### WHAT THE TASK REQUIRES
A complete answer includes every line below with the word "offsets".
╭─ DATASET SECTION
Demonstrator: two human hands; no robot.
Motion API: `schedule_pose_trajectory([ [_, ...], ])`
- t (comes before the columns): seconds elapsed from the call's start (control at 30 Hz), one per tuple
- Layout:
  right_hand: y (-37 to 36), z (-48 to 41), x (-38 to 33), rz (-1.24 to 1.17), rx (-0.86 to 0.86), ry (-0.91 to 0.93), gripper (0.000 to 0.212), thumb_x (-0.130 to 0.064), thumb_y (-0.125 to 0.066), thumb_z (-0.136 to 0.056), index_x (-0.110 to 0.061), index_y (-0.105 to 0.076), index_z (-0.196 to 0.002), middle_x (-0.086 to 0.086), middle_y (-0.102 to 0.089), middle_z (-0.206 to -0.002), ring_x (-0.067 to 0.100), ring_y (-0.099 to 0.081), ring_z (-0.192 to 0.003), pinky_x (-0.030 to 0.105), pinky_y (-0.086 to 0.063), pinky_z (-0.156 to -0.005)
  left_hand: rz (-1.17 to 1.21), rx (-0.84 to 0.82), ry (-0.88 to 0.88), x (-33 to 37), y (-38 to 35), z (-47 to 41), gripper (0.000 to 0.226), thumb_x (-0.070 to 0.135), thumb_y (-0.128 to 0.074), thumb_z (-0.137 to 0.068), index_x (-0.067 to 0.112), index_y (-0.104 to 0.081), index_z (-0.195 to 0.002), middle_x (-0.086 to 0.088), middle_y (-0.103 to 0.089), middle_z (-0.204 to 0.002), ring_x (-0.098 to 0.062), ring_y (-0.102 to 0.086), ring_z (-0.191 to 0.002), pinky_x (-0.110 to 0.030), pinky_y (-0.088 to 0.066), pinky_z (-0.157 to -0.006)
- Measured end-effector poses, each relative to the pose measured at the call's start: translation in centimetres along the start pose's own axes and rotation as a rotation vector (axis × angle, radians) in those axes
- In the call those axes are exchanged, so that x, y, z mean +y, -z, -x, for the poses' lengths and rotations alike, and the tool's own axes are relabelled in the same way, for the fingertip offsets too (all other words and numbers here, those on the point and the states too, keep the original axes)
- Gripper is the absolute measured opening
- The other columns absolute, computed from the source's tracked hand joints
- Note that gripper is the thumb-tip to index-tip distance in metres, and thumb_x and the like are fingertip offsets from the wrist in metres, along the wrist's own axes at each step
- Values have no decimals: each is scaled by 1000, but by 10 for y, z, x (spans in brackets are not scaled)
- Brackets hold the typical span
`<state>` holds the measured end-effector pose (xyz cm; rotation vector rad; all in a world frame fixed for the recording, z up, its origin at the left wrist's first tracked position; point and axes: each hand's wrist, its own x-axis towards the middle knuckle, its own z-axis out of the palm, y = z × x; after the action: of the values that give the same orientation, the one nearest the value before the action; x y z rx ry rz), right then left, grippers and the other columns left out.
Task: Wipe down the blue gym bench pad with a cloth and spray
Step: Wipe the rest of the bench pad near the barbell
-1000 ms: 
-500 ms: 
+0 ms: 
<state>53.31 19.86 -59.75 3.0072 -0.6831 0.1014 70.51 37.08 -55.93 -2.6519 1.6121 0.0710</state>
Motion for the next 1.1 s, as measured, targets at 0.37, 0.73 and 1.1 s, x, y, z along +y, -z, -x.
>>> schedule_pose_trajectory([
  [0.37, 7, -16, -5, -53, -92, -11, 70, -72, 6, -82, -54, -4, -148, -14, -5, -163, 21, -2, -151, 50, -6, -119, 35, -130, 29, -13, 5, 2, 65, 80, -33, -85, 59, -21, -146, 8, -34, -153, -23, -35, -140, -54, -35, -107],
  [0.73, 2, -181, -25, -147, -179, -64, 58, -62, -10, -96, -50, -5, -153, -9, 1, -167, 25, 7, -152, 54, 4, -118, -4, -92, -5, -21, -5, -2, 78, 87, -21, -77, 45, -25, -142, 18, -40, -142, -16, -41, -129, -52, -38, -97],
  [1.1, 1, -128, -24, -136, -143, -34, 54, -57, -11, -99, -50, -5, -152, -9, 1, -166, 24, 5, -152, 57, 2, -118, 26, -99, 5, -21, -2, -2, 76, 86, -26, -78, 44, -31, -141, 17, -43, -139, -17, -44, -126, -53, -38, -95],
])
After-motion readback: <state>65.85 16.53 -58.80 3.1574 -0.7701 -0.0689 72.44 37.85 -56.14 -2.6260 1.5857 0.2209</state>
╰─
### RESPONSE TO THE EXERCISE
- In the call those axes are exchanged, so that x, y, z mean +y, -z, -x, for the poses' lengths and rotations alike, and the tool's own axes are relabelled in the same way, for the fingertip offsets too (all other words and numbers here, those on the point and the states too, keep the original axes)
- Note that gripper is the thumb-tip to index-tip distance in metres, and thumb_x and the like are fingertip offsets from the wrist in metres, along the wrist's own axes at each step

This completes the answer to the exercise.